Justamente devido a essa inflação literária, a literatura contribuiu com eficácia maior do que se supõe para formar uma consciência nacional e pesquisar a vida e os problemas brasileiros. Pois ela foi menos um empecilho à formação do espírito científico e técnico (sem condições para desenvolver-se) do que um paliativo à sua fraqueza. Basta refletir sobre o papel importantíssimo do romance oitocentista como exploração e revelação do Brasil aos brasileiros.
No período em que a nossa literatura ganhou corpo (do século XVIII ao século XIX) eram muito restritos os grupos sociais ao seu alcance. Foi justamente em função destes que ela trabalhou, dando-lhes de certo modo alimento espiritual e recursos mentais para compreender o país. As ciências naturais e humanas, a despeito do belo início que tiveram aqui em fins de século XVIII e início do XIX (quando delimitam a nossa breve Aufklärung), não se desenvolveram em seguida no mesmo ritmo que as letras ou o direito. Em parte, porque não tinham ressonância ou possibilidade, como demonstra simbolicamente o ineditismo em que os poderes conservaram os escritos de Alexandre Rodrigues Ferreira, ou a odisséia das pranchas de frei Mariano da Conceição Veloso; em parte, porque a tarefa social mais urgente era, como ficou indicado, de ordem política e jurídica. Desde modo, o espírito da burguesia brasileira se desenvolveu sob influxos dominantemente literários, e a sua maneira de interpretar o mundo circundante foi estilizada em termos, não de ciência, filosofia ou técnica, mas de literatura. Toda a renovação intelectual do Naturalismo, a partir do que Sílvio Romero chamou a Escola do Recife, nos aparece hoje sobretudo como um sistema de retórica. Bacharéis de mente acesa, alastrando de literatura, e mesmo literatice, noções científicas vagamente aprendidas em Haeckel, Huxley ou Büchner. É difícil encontrar maior verbalismo do que, por exemplo, nos estudos em que Fausto Cardoso pretendeu consolidar cientificamente os fundamentos da sociologia por meio do monismo haeckeliano.
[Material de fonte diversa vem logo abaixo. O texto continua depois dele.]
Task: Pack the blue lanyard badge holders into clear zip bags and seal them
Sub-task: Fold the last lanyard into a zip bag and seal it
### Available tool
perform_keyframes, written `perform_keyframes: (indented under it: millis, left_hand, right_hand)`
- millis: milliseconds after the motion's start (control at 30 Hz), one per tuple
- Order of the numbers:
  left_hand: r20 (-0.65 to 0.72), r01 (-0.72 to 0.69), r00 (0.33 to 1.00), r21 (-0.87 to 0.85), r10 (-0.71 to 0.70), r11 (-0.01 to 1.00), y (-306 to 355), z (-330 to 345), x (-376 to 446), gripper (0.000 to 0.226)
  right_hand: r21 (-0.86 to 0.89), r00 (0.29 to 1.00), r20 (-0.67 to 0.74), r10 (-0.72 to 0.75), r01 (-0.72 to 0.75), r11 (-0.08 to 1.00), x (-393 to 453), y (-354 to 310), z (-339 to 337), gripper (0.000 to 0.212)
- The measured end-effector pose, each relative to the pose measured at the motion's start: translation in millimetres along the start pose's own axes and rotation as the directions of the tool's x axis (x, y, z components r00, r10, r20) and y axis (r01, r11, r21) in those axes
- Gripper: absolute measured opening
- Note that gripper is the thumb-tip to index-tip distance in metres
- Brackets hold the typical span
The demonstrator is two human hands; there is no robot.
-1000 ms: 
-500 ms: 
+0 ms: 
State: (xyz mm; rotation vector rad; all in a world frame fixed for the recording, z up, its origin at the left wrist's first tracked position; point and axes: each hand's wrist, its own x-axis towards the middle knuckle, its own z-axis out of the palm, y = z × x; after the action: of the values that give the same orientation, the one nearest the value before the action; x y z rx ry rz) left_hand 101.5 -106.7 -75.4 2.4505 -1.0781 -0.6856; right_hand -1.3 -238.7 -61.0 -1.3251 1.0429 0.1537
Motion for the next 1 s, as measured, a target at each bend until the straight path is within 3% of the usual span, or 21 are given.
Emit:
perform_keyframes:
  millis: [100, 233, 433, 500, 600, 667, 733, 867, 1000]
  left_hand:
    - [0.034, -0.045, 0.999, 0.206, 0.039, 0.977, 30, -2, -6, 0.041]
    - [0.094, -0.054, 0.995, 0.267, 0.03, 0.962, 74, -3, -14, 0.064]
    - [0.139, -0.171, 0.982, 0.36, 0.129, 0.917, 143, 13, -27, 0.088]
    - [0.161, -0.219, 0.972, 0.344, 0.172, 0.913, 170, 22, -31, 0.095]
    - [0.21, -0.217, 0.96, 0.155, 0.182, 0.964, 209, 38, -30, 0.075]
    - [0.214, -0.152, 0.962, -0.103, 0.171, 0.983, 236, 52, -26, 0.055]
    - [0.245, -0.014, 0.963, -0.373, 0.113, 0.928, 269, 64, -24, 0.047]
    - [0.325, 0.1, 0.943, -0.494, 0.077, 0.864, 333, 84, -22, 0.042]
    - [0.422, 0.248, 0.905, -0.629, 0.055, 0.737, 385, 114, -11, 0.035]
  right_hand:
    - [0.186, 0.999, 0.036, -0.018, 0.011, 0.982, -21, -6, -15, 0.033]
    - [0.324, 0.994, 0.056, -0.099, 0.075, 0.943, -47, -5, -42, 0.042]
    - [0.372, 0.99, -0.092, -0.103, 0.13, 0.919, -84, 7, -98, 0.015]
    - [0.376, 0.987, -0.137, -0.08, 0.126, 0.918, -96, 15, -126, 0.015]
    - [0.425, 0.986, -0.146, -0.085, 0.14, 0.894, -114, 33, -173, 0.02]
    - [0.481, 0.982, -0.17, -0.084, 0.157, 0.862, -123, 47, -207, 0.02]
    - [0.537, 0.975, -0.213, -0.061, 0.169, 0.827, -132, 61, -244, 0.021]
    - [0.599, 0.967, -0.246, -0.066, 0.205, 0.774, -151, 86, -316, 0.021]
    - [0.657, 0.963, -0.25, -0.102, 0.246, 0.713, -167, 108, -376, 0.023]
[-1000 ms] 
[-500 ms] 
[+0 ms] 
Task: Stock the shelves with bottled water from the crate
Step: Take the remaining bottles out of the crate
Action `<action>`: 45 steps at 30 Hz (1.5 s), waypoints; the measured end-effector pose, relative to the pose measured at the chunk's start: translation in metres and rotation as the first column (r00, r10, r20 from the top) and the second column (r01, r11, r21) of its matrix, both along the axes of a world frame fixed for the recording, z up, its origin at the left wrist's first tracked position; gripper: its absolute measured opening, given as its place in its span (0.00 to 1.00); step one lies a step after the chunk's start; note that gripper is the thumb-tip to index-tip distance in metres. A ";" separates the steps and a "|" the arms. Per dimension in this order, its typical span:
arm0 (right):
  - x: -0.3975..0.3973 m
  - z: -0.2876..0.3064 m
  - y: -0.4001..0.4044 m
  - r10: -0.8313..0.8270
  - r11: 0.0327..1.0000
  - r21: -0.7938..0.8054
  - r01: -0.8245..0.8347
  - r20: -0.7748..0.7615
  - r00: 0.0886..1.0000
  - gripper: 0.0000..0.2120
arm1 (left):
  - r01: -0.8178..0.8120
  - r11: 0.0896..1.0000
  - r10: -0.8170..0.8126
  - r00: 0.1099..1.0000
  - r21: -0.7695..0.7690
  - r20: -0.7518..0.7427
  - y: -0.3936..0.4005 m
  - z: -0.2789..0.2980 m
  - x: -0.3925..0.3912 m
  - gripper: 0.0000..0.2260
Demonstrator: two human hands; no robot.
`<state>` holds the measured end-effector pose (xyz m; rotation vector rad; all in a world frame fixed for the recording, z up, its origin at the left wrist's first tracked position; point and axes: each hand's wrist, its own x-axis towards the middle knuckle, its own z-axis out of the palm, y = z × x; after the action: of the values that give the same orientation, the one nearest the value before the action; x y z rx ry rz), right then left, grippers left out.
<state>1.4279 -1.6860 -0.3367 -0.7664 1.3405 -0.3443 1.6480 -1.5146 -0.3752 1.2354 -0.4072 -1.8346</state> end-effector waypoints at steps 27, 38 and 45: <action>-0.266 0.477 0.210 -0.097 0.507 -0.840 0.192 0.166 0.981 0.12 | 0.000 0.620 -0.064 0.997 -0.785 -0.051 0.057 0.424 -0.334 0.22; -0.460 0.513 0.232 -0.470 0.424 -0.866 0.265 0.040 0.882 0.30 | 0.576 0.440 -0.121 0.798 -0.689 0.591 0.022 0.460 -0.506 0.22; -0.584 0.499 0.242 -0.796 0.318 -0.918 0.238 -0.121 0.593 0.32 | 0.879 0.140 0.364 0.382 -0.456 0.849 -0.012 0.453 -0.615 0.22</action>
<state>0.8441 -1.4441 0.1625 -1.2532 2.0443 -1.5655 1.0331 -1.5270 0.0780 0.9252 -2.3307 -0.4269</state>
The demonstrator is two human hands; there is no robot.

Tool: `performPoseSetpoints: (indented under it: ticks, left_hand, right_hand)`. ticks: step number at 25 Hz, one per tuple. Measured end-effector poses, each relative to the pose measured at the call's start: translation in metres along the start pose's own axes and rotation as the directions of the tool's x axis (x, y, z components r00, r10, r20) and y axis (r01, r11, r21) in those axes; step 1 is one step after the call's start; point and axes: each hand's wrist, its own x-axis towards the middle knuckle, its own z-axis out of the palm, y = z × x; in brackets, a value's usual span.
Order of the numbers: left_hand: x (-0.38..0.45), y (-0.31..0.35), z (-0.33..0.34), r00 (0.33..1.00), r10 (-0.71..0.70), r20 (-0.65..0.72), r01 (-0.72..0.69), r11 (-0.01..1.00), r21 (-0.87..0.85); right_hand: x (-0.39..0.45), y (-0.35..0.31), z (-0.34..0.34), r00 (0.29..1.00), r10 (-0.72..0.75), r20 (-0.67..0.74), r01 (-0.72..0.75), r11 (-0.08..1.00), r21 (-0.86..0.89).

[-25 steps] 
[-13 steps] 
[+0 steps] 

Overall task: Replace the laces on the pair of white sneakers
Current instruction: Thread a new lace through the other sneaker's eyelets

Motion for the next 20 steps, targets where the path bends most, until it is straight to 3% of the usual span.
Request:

Toda essa onda vem quebrar n'Os sertões, típico exemplo da fusão, bem brasileira, de ciência mal digerida, ênfase oratória e intuições fulgurantes. Livro posto entre a literatura e a sociologia naturalista, Os sertões assinalam um fim e um começo: o fim do imperialismo literário, o começo da análise científica aplicada aos aspectos mais importantes da sociedade brasileira (no caso, as contradições contidas na diferença de cultura entre as regiões litorâneas e o interior).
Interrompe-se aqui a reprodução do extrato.